TASK - Transcribe only part of the material below: the lines from the one containing "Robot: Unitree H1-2" through the one containing "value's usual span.", inclusive, exactly as written.

****************

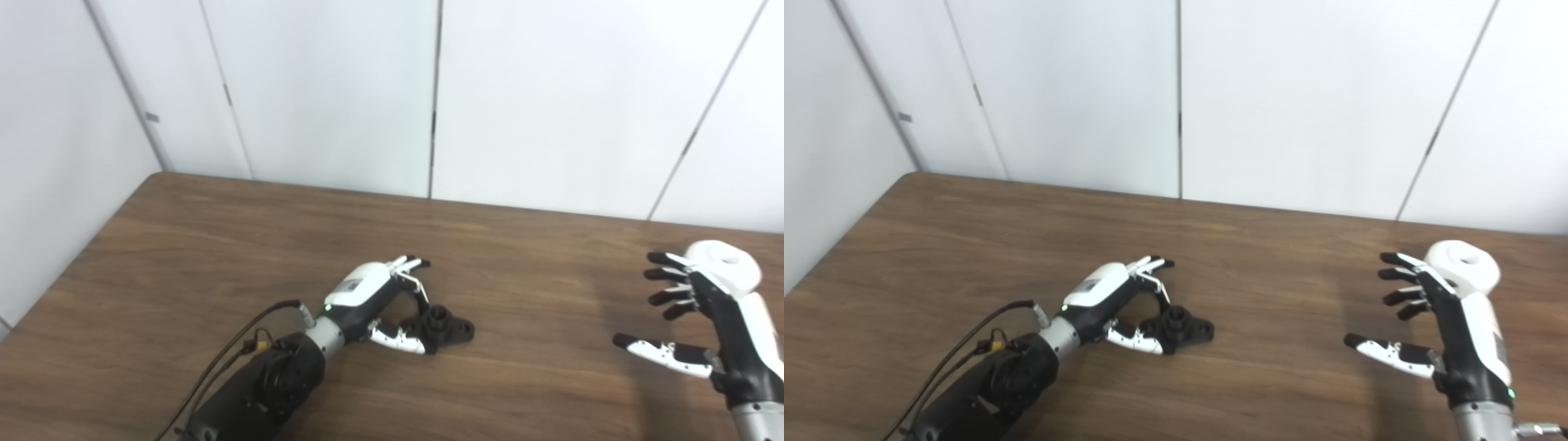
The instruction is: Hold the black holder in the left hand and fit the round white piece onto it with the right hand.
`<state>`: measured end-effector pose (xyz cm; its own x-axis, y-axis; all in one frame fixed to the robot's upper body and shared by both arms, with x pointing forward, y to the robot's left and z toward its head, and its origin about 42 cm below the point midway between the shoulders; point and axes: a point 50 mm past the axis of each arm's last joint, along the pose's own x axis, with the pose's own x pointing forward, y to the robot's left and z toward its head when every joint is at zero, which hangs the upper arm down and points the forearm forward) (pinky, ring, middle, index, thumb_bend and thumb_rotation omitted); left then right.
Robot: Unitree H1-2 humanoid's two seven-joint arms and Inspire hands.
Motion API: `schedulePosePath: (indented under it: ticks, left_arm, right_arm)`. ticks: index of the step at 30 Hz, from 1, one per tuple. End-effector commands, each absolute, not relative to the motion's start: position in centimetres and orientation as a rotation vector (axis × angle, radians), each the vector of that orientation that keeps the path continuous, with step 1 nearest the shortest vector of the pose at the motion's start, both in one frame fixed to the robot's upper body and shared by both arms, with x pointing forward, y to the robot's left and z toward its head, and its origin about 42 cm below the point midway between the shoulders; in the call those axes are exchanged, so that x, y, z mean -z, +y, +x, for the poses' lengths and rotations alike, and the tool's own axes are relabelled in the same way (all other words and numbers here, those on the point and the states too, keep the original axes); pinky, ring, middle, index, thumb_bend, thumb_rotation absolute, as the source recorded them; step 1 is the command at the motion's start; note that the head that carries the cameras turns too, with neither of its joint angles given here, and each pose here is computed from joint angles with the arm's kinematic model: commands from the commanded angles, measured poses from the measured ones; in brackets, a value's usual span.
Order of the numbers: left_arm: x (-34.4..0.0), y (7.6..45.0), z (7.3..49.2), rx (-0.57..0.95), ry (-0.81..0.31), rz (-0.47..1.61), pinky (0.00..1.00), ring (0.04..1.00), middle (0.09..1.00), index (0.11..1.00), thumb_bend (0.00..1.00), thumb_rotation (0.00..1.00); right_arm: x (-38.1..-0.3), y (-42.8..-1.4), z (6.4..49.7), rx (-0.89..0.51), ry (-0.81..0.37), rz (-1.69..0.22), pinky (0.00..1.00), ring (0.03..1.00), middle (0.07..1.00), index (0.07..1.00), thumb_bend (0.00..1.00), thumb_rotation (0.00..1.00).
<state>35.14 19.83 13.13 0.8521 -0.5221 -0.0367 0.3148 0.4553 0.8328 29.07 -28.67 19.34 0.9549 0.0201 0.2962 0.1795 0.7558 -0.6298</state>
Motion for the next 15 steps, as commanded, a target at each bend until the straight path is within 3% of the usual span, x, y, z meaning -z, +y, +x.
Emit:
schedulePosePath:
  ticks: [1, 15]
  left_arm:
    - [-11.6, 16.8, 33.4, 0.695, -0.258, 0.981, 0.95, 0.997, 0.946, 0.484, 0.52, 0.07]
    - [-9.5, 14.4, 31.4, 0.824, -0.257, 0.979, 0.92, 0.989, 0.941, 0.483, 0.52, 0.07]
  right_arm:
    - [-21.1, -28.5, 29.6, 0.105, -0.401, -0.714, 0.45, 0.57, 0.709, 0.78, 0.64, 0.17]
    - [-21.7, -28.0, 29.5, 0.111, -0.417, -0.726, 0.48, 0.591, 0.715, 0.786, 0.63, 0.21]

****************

SOLUTION -
Robot: Unitree H1-2 humanoid's two seven-joint arms and Inspire hands.
Motion API: `schedulePosePath: (indented under it: ticks, left_arm, right_arm)`. ticks: index of the step at 30 Hz, from 1, one per tuple. End-effector commands, each absolute, not relative to the motion's start: position in centimetres and orientation as a rotation vector (axis × angle, radians), each the vector of that orientation that keeps the path continuous, with step 1 nearest the shortest vector of the pose at the motion's start, both in one frame fixed to the robot's upper body and shared by both arms, with x pointing forward, y to the robot's left and z toward its head, and its origin about 42 cm below the point midway between the shoulders; in the call those axes are exchanged, so that x, y, z mean -z, +y, +x, for the poses' lengths and rotations alike, and the tool's own axes are relabelled in the same way (all other words and numbers here, those on the point and the states too, keep the original axes); pinky, ring, middle, index, thumb_bend, thumb_rotation absolute, as the source recorded them; step 1 is the command at the motion's start; note that the head that carries the cameras turns too, with neither of its joint angles given here, and each pose here is computed from joint angles with the arm's kinematic model: commands from the commanded angles, measured poses from the measured ones; in brackets, a value's usual span.

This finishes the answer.